Debemos vivir según la voluntad de Dios, conformes con la vida que nos toque vivir, complaciéndonos más en los bienes espirituales que en los materiales; viviendo en gracia de Dios, socorriendo a los pobres, ayudando a las viudas, perdonando de corazón las injurias que nos profieran, haciendo oración de día y de noche, haciendo muchas obras de caridad; Esta vida es la verdadera vida, oculta como la casa del Señor San José.

Hermano en Cristo, no necesitas un carro nuevo, ni una casa amplia y agradable, no necesitas una televisión ni ganar mucho dinero; lo único que necesitas es que ésta noche, te pongas de rodillas y le pidas perdón a Dios con todo tu corazón y empieces una nueva vida de unión con Cristo hasta tu muerte. Solo Dios te dará la paz que el mundo no puede dar. Qué fácil es ser feliz, no te parece… pero los hombres  desprecian esta vida  tan sencilla.

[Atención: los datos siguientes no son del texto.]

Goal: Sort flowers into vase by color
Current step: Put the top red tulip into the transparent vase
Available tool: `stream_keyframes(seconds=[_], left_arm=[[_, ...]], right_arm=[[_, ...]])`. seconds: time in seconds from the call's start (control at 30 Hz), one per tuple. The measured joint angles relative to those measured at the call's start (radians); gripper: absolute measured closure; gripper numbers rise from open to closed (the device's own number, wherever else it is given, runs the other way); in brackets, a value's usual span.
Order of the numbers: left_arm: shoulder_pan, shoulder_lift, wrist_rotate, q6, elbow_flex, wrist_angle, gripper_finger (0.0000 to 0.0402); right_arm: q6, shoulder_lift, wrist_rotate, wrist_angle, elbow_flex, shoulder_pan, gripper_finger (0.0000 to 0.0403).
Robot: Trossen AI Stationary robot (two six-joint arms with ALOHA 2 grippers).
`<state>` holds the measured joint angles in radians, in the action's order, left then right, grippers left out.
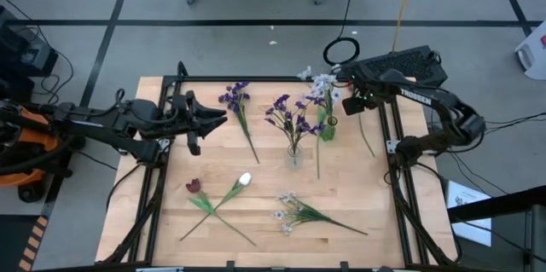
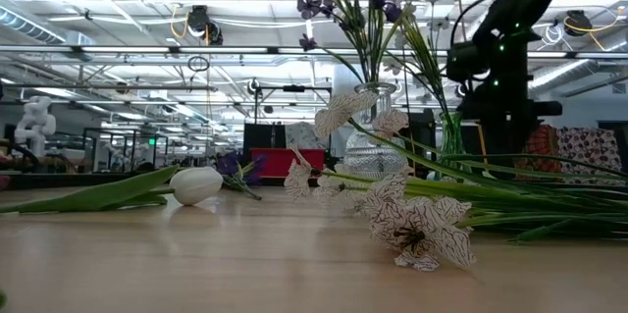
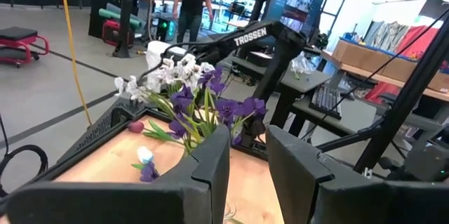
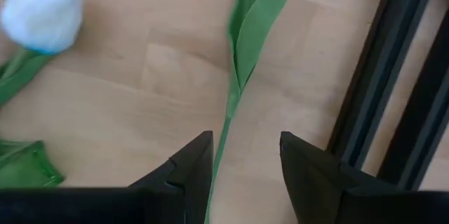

El mundo quiere que todos lo vean, que lo alaguen, porque tiene una sed   de poder, de gloria, de honores, de aplausos; aun y cuando su corazón está frío como una piedra, solo en medio de la gente, pobre en medio del dinero. Las almas están lanzadas hacia lo exterior, a lo pasajero; por eso están vacías, insatisfechas, desilusionadas.

"Miserable serás dondequiera que fueres y dondequiera que te volvieres, si no te convirtieres a Dios.¿Por qué te afliges de que no te suceda lo que quieres y deseas? ¿Quién es el que tiene todas las cosas a medida de su voluntad? Ni yo, ni tú, ni hombre alguno sobre la tierra.Ninguno hay en el mundo sin tribulación o angustia, aunque sea rey o papa. Pues ¿quién es el que está mejor? Ciertamente el que puede padecer algo por Dios” Imitación de Cristo, L 1, Cap. XXII

Lo primero que tenemos que hacer es poner todo en las manos de Dios como de quien depende todo; no pecar, vivir en gracia de Dios. No olvidemos que el pecado es la fuente de todos los males, muy a éste propósito escribía San Francisco Javier a San Ignacio antes de emprender un viaje muy peligroso a Japón: “Aunque camine, no solo en tierra de bárbaros,  mas aún en el mismo reino del demonio, ninguna barbaridad o rabia del demonio me podrá dañar, si no es con permiso y licencia del Señor; y así sólo una cosa temo, que es ofender á Dios; porque si no le ofendiere, me prometo segura victoria de todos mis enemigos” Vida y milagros de S. Francisco. Javier, pg. 203

Ruego a Dios Nuestro Señor que retire la venda de nuestros ojos, cegados por la astucia de Satanás en el remolino de éste mundo, y quiero compartir con Ustedes esta humilde oración: “Despójame, Señor, de mis impresiones confusas, contradictorias, tumultuosas; que ya no me turbe el ruido de los acontecimientos exteriores y que viva como muerto al mundo: Mundo huic mortuus.”


Que Dios y Marías Santísima nos bendiga.